[[ DATASET EXCERPT, beginning ]]

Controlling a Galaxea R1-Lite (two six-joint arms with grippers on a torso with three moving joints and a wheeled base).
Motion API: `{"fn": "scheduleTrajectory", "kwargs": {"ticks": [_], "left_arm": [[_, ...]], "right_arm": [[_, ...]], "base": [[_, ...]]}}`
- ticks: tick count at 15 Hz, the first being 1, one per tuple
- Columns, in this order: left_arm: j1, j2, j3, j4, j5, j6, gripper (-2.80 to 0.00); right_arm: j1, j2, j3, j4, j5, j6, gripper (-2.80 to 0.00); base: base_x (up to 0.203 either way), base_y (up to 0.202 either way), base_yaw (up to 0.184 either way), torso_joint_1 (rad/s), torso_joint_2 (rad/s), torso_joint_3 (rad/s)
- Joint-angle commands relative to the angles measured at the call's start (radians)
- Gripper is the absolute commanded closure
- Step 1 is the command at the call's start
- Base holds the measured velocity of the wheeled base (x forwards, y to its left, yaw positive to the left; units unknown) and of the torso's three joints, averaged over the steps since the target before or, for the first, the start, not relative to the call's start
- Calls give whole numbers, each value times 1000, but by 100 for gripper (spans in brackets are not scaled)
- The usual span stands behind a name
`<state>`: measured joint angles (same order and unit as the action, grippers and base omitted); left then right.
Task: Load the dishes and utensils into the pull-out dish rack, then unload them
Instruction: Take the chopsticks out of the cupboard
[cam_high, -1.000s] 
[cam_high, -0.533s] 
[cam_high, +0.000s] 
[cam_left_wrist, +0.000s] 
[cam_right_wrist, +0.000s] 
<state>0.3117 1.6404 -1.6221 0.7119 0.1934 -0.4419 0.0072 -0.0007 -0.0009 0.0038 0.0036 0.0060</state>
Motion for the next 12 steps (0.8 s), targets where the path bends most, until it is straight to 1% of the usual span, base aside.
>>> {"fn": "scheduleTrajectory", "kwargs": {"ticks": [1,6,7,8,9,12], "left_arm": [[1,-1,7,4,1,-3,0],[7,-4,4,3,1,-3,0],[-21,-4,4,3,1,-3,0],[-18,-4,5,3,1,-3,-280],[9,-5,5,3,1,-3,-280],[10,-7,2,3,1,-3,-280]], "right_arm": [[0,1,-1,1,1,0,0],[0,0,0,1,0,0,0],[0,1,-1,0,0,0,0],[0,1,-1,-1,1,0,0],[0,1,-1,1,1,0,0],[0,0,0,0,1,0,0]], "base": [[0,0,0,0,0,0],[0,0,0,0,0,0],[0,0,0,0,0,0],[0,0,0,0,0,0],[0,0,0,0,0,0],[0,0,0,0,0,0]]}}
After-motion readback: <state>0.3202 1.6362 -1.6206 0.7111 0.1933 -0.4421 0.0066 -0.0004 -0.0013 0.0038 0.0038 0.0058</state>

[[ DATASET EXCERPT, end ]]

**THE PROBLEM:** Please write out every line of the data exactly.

**RESULT:**
Controlling a Galaxea R1-Lite (two six-joint arms with grippers on a torso with three moving joints and a wheeled base).
Motion API: `{"fn": "scheduleTrajectory", "kwargs": {"ticks": [_], "left_arm": [[_, ...]], "right_arm": [[_, ...]], "base": [[_, ...]]}}`
- ticks: tick count at 15 Hz, the first being 1, one per tuple
- Columns, in this order: left_arm: j1, j2, j3, j4, j5, j6, gripper (-2.80 to 0.00); right_arm: j1, j2, j3, j4, j5, j6, gripper (-2.80 to 0.00); base: base_x (up to 0.203 either way), base_y (up to 0.202 either way), base_yaw (up to 0.184 either way), torso_joint_1 (rad/s), torso_joint_2 (rad/s), torso_joint_3 (rad/s)
- Joint-angle commands relative to the angles measured at the call's start (radians)
- Gripper is the absolute commanded closure
- Step 1 is the command at the call's start
- Base holds the measured velocity of the wheeled base (x forwards, y to its left, yaw positive to the left; units unknown) and of the torso's three joints, averaged over the steps since the target before or, for the first, the start, not relative to the call's start
- Calls give whole numbers, each value times 1000, but by 100 for gripper (spans in brackets are not scaled)
- The usual span stands behind a name
`<state>`: measured joint angles (same order and unit as the action, grippers and base omitted); left then right.
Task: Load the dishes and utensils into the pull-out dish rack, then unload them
Instruction: Take the chopsticks out of the cupboard
[cam_high, -1.000s] 
[cam_high, -0.533s] 
[cam_high, +0.000s] 
[cam_left_wrist, +0.000s] 
[cam_right_wrist, +0.000s] 
<state>0.3117 1.6404 -1.6221 0.7119 0.1934 -0.4419 0.0072 -0.0007 -0.0009 0.0038 0.0036 0.0060</state>
Motion for the next 12 steps (0.8 s), targets where the path bends most, until it is straight to 1% of the usual span, base aside.
>>> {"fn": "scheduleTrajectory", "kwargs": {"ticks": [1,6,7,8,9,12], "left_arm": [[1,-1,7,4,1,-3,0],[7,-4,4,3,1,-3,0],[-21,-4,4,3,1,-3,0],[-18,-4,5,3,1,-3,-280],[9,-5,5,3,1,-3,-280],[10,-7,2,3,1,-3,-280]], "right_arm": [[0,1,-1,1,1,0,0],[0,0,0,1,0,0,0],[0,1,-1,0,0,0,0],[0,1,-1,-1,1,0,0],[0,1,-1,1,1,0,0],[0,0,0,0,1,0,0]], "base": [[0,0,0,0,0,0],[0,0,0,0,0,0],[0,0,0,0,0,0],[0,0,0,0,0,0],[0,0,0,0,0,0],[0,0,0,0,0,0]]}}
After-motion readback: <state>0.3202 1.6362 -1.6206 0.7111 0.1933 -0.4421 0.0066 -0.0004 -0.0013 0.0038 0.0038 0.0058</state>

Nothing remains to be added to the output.